3. The vehicle ADAS control method based on the driver's emotional index according to claim 1, is characterized in that, according to the described facial expression category information with time series information, the emotional index of the driver is calculated, and is realized by the following formula :

In the formula, E _k is the driver's emotional index at time k, E _k-1 is the driver's emotional index at time k-1, α is the coefficient of the driver's emotional index at time k-1, β represents the time from k-1 to k The expression transformation coefficient of the moment is related to the driver's expression category at the previous moment and the current moment, and ε is a fixed value set according to the driver's expression category at the current k moment.

4. the vehicle ADAS control method based on driver's emotion index according to claim 2, is characterized in that, described emotion threshold value comprises the first emotion threshold value and the second emotion threshold value, specifically comprises the following steps:

When the emotion index exceeds the first emotion threshold and does not exceed the second emotion threshold, it is determined that the driver is currently unsuitable for driving, and the alarm threshold/intensity of the ADAS is adjusted to the first-level alarm threshold/intensity ;

When the emotion index exceeds the second emotion threshold, it is determined that the driver is currently extremely unfit for driving, and the alarm threshold/intensity of the ADAS is adjusted to the second-level alarm threshold/intensity.

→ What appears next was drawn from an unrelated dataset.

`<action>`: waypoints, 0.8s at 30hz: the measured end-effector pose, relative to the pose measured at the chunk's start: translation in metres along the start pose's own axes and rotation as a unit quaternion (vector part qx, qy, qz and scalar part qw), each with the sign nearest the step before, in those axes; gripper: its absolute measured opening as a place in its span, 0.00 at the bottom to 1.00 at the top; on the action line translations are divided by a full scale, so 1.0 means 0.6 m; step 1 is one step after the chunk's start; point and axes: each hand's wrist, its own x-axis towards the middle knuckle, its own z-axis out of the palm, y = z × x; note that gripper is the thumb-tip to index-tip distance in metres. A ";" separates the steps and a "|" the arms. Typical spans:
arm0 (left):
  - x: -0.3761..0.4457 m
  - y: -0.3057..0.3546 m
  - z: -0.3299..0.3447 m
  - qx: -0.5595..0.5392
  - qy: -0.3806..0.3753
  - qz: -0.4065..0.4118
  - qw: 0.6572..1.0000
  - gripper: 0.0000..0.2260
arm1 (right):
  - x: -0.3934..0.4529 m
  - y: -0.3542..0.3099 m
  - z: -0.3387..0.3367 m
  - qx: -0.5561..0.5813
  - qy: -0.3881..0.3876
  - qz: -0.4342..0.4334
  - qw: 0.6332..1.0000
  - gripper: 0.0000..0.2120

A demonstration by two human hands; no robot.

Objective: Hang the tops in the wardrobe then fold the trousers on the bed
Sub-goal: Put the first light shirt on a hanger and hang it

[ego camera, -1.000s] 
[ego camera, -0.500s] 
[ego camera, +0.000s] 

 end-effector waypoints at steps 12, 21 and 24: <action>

5. The vehicle ADAS control method based on driver's emotion index according to claim 1, is characterized in that, alarm threshold value/strength comprises: one of collision distance threshold value, remaining collision time threshold value, yaw angle threshold value and alarm intensity or any combination of several.

6. The vehicle ADAS control method based on the driver's emotional index according to claim 1, characterized in that, obtaining the face image of the driver during real-time driving by being installed above the front windshield of the vehicle and close to the driving The camera on the operator side is implemented.

7. A computer system comprising a memory, a processor and a computer program stored on the memory and running on the processor, wherein the processor implements any of the above claims 1 to 6 when the processor executes the computer program. a step of the method.